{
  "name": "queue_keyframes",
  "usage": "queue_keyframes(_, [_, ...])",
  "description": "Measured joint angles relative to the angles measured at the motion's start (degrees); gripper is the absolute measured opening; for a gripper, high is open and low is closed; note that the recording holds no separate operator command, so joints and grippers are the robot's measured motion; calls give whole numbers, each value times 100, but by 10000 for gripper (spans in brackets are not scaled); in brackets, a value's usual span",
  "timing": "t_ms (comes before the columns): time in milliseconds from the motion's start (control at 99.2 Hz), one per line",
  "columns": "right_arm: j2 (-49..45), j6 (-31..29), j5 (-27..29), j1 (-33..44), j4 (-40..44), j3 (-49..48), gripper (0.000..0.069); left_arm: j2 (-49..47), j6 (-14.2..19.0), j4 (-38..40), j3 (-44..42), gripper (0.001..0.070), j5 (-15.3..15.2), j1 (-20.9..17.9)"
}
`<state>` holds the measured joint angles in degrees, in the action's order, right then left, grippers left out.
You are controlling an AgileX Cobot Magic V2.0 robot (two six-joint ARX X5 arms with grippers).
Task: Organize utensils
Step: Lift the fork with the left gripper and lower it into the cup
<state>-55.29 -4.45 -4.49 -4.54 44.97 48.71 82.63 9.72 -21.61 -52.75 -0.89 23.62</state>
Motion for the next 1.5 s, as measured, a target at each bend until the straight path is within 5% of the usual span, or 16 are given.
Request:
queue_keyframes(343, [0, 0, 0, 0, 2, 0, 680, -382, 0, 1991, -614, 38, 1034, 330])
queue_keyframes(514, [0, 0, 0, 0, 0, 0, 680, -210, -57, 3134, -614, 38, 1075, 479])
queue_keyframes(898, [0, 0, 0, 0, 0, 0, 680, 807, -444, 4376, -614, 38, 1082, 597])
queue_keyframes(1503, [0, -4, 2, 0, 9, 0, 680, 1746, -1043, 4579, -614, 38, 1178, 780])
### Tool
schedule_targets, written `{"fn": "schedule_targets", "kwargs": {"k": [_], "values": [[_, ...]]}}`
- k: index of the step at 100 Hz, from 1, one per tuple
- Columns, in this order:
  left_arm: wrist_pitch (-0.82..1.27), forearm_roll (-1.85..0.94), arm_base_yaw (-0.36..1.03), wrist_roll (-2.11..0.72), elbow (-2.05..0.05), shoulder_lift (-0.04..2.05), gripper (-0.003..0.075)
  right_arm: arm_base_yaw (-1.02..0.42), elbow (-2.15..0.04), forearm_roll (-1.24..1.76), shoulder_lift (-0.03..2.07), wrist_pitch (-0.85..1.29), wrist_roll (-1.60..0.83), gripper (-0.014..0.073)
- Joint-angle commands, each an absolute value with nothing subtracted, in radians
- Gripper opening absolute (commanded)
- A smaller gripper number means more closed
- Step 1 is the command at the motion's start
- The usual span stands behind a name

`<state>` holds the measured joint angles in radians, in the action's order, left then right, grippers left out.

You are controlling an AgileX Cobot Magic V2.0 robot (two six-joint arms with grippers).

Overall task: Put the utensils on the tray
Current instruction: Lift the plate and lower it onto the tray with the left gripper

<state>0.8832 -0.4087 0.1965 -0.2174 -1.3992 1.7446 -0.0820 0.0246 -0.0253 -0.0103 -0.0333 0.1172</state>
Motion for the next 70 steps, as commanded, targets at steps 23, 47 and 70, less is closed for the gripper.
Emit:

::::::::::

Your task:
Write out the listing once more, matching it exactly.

Task result:
{
  "name": "queue_keyframes",
  "usage": "queue_keyframes(_, [_, ...])",
  "description": "Measured joint angles relative to the angles measured at the motion's start (degrees); gripper is the absolute measured opening; for a gripper, high is open and low is closed; note that the recording holds no separate operator command, so joints and grippers are the robot's measured motion; calls give whole numbers, each value times 100, but by 10000 for gripper (spans in brackets are not scaled); in brackets, a value's usual span",
  "timing": "t_ms (comes before the columns): time in milliseconds from the motion's start (control at 99.2 Hz), one per line",
  "columns": "right_arm: j2 (-49..45), j6 (-31..29), j5 (-27..29), j1 (-33..44), j4 (-40..44), j3 (-49..48), gripper (0.000..0.069); left_arm: j2 (-49..47), j6 (-14.2..19.0), j4 (-38..40), j3 (-44..42), gripper (0.001..0.070), j5 (-15.3..15.2), j1 (-20.9..17.9)"
}
`<state>` holds the measured joint angles in degrees, in the action's order, right then left, grippers left out.
You are controlling an AgileX Cobot Magic V2.0 robot (two six-joint ARX X5 arms with grippers).
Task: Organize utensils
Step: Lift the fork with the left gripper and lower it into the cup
<state>-55.29 -4.45 -4.49 -4.54 44.97 48.71 82.63 9.72 -21.61 -52.75 -0.89 23.62</state>
Motion for the next 1.5 s, as measured, a target at each bend until the straight path is within 5% of the usual span, or 16 are given.
Request:
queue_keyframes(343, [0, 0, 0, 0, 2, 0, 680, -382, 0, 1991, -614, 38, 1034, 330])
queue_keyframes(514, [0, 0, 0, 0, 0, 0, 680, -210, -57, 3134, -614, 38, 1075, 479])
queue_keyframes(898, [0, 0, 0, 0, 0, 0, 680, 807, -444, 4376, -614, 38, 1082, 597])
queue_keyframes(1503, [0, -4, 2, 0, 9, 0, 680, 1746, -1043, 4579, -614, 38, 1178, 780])
### Tool
schedule_targets, written `{"fn": "schedule_targets", "kwargs": {"k": [_], "values": [[_, ...]]}}`
- k: index of the step at 100 Hz, from 1, one per tuple
- Columns, in this order:
  left_arm: wrist_pitch (-0.82..1.27), forearm_roll (-1.85..0.94), arm_base_yaw (-0.36..1.03), wrist_roll (-2.11..0.72), elbow (-2.05..0.05), shoulder_lift (-0.04..2.05), gripper (-0.003..0.075)
  right_arm: arm_base_yaw (-1.02..0.42), elbow (-2.15..0.04), forearm_roll (-1.24..1.76), shoulder_lift (-0.03..2.07), wrist_pitch (-0.85..1.29), wrist_roll (-1.60..0.83), gripper (-0.014..0.073)
- Joint-angle commands, each an absolute value with nothing subtracted, in radians
- Gripper opening absolute (commanded)
- A smaller gripper number means more closed
- Step 1 is the command at the motion's start
- The usual span stands behind a name

`<state>` holds the measured joint angles in radians, in the action's order, left then right, grippers left out.

You are controlling an AgileX Cobot Magic V2.0 robot (two six-joint arms with grippers).

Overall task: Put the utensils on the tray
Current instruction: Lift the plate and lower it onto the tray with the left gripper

<state>0.8832 -0.4087 0.1965 -0.2174 -1.3992 1.7446 -0.0820 0.0246 -0.0253 -0.0103 -0.0333 0.1172</state>
Motion for the next 70 steps, as commanded, targets at steps 23, 47 and 70, less is closed for the gripper.
Emit:

What came before makes up the full response.